__Task to carry out__.
Each line with the string "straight" is to be copied from the records below.

__Recorded data__.
★ ★ ★ ★ ★ ★ ★

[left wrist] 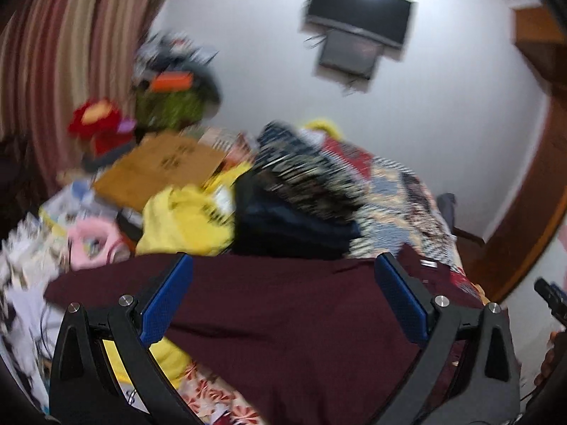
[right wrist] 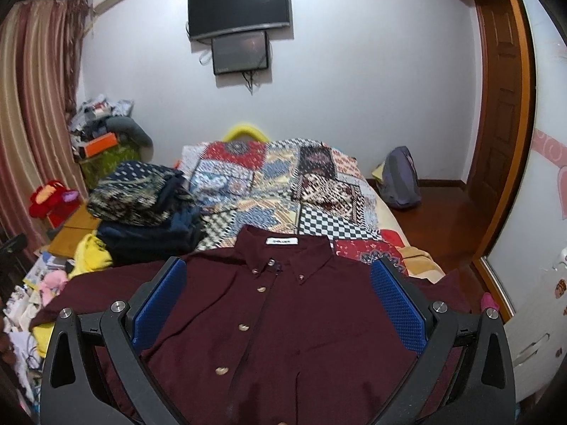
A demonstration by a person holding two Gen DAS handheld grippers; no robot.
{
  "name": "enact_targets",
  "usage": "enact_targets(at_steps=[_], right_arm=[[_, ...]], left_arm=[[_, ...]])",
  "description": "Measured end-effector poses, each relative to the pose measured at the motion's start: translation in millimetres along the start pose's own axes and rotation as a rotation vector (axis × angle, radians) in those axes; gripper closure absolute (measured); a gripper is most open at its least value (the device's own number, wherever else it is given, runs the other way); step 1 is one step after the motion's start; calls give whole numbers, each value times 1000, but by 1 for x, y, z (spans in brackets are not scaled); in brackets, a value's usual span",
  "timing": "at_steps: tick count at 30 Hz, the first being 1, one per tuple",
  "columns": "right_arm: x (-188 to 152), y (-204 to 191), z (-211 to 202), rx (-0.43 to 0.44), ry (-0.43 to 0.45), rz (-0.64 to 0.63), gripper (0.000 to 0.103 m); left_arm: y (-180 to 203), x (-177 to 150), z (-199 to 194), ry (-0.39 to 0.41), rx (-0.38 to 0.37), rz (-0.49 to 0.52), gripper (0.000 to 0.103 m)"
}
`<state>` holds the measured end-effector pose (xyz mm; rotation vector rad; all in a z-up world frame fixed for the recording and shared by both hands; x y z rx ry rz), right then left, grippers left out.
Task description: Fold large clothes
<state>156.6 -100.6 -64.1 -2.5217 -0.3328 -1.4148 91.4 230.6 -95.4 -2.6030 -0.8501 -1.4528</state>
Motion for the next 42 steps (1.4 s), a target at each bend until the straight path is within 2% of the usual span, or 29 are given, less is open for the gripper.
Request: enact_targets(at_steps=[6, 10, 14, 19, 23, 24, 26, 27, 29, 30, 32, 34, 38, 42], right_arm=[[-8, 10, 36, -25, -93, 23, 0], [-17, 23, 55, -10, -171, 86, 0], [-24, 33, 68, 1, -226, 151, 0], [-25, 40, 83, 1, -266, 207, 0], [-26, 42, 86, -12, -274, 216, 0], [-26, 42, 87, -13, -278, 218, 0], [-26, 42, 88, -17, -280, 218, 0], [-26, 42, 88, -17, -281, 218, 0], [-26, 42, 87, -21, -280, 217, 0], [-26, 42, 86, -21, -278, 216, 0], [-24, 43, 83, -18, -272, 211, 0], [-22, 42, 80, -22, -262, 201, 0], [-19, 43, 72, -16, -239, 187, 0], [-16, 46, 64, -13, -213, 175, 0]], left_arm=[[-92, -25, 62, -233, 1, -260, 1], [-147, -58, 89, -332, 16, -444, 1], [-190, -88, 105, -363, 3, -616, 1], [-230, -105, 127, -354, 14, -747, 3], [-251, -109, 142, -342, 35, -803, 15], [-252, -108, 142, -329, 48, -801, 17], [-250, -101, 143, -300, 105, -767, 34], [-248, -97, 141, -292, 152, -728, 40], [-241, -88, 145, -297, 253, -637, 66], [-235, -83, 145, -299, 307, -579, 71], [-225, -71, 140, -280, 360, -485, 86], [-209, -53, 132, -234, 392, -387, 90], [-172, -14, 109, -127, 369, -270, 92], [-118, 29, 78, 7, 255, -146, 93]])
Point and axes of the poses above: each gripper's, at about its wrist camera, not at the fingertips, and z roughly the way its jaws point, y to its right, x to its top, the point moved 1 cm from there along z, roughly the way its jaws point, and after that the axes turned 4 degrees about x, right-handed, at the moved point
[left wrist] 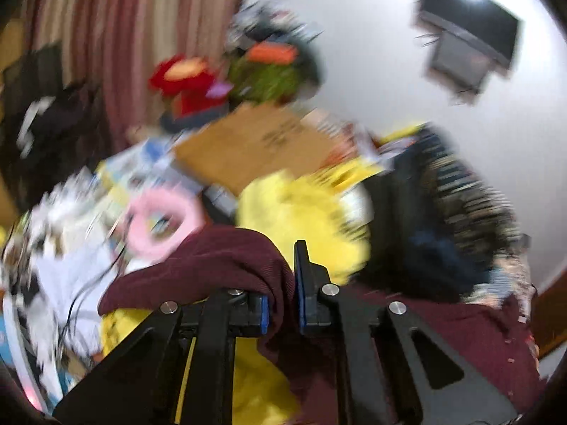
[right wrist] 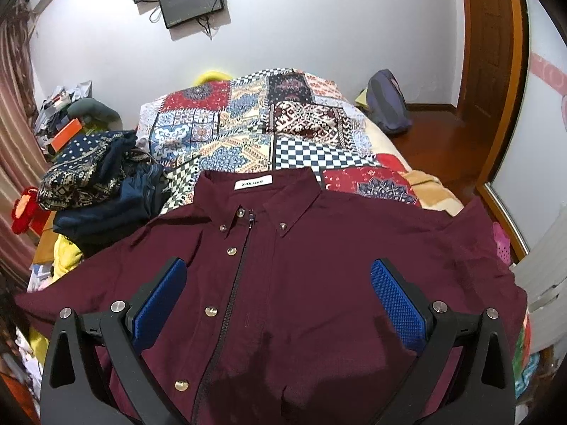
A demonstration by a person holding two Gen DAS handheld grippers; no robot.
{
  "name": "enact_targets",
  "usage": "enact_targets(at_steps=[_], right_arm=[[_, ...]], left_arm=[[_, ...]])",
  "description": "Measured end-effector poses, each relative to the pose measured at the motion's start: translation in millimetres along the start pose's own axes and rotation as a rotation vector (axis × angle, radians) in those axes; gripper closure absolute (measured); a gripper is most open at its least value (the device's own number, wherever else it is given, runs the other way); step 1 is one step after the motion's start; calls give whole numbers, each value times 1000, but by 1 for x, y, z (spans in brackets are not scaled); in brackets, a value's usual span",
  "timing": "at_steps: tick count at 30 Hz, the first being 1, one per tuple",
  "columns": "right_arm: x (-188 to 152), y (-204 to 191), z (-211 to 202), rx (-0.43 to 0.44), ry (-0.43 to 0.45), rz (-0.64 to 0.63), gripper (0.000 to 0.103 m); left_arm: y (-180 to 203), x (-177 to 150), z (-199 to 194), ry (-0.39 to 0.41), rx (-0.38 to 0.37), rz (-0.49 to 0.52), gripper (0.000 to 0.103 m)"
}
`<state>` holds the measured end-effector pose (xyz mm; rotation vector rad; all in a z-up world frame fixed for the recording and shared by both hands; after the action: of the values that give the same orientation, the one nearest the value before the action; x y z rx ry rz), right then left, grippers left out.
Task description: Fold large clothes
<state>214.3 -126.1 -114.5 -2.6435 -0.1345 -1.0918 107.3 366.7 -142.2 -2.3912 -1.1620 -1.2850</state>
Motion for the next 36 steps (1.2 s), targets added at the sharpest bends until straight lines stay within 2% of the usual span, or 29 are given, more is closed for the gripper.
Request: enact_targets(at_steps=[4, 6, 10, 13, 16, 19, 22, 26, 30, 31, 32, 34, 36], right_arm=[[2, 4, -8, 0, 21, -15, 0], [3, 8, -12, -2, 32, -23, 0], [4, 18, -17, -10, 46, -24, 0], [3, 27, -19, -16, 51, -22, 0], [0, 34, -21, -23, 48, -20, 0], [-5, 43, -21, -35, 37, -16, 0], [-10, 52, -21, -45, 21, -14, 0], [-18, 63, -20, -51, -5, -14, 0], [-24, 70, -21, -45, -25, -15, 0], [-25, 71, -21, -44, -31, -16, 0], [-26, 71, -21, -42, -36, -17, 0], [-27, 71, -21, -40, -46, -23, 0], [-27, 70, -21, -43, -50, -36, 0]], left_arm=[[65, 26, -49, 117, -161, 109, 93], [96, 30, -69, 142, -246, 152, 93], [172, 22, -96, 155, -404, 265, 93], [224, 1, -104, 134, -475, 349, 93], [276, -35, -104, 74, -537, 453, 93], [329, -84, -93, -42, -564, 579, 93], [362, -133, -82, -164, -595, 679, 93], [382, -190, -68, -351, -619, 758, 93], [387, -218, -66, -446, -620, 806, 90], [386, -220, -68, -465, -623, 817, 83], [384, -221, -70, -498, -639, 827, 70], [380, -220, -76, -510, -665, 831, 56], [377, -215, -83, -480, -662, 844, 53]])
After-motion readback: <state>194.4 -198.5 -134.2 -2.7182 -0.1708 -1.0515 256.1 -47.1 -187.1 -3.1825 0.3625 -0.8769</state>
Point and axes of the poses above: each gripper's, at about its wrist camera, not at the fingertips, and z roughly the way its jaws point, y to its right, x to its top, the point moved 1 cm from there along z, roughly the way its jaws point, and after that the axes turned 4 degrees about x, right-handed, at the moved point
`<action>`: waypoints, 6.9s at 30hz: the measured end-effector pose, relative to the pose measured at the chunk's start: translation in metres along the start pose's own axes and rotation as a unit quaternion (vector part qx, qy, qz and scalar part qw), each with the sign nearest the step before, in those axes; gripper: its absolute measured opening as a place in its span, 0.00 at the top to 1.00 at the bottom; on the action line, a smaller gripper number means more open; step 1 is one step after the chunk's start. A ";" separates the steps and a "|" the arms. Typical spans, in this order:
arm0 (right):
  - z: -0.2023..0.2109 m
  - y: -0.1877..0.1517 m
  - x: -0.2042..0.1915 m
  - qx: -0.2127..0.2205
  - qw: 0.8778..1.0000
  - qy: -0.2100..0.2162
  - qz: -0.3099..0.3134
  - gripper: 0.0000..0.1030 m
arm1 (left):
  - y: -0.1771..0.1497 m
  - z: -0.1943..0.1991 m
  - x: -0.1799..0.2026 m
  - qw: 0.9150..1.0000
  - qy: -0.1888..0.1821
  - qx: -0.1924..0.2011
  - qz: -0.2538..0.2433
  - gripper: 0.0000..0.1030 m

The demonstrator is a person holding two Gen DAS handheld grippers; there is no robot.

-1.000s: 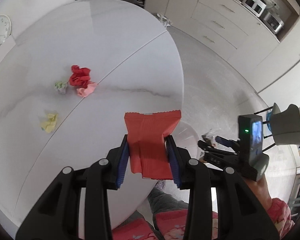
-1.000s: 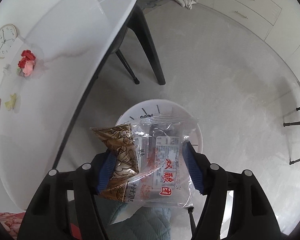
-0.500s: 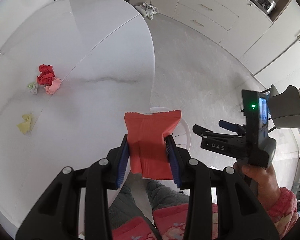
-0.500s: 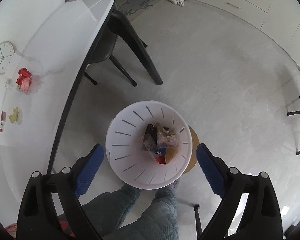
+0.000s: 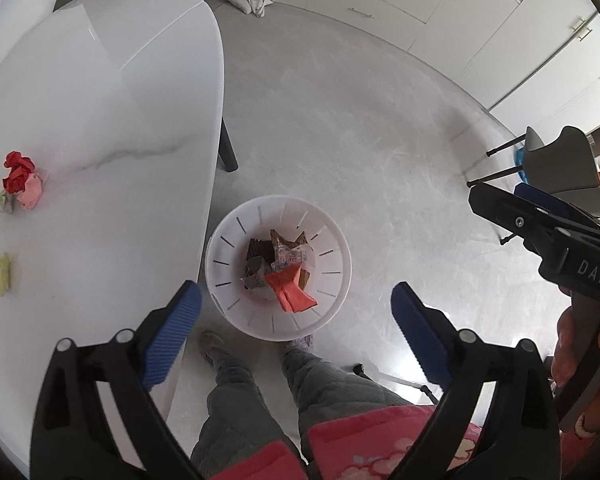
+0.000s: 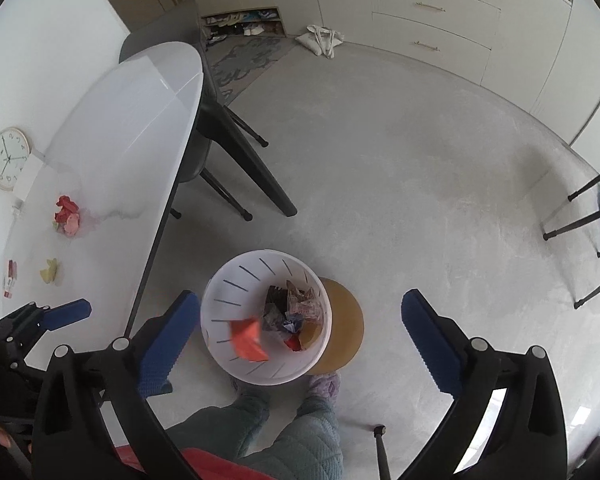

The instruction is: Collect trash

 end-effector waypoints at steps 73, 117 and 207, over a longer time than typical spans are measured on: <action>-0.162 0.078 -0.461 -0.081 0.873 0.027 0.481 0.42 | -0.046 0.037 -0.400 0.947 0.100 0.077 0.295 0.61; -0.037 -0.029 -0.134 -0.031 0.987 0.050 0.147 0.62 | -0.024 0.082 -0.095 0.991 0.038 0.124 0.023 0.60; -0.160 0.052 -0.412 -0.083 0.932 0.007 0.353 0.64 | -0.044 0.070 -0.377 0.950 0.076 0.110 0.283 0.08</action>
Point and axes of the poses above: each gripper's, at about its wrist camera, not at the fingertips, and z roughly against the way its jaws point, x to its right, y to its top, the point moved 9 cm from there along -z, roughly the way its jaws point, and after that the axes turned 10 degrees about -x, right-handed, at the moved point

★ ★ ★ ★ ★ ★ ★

__Solution for this exercise__.
Motion for the next 42 steps (1.4 s), a target at each bend until the straight path is within 2% of the usual span, or 29 are given, less is open for the gripper.
Motion for the next 36 steps (1.2 s), targets added at the sharpest bends until straight lines stay within 2% of the usual span, or 29 are given, more is closed for the gripper.

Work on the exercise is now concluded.